▶ **Problem requirements**:
Please tally the lines of the listing that hold the string "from", and reply with that total only.

Top of Extracted material

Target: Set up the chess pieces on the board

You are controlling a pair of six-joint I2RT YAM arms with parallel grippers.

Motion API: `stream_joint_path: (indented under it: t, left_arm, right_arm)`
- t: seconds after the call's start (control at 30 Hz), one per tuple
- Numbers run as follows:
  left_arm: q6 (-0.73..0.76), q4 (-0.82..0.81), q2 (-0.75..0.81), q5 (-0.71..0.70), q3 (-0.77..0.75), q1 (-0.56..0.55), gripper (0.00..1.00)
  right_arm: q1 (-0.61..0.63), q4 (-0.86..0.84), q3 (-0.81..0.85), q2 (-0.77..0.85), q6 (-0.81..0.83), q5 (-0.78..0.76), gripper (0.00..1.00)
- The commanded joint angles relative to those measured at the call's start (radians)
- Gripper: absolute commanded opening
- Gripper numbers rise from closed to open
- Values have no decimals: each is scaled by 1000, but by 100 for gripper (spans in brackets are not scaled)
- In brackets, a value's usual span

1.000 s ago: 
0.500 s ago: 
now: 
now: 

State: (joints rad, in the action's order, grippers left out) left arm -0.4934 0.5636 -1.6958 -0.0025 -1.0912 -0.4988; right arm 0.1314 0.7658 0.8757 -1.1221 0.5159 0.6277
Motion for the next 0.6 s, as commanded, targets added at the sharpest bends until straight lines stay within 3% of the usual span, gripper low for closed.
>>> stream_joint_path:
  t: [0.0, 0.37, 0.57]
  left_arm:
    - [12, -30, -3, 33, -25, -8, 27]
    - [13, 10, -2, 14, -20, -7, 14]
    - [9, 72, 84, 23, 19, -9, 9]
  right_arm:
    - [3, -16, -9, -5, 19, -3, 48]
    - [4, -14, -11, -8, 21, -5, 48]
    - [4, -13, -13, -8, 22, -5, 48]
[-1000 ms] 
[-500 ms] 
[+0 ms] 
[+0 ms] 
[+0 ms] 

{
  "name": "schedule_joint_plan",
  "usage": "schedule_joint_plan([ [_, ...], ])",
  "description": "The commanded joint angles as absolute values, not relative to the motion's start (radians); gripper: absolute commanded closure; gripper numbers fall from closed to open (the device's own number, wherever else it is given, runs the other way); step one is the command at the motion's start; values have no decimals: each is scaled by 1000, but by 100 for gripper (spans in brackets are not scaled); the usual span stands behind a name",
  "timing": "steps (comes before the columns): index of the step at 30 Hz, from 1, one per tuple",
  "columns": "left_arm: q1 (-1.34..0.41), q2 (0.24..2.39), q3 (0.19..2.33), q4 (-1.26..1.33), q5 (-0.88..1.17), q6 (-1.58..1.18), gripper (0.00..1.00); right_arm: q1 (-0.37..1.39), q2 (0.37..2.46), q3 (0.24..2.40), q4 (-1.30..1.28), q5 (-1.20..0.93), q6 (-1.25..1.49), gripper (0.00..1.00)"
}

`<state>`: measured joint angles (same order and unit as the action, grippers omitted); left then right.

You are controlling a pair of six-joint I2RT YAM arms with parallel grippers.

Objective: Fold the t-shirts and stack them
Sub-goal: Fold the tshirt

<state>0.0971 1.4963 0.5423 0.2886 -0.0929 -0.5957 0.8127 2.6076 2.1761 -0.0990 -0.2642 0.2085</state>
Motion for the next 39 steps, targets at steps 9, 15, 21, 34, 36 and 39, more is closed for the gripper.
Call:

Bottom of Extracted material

▶ **Completed exercise**:
3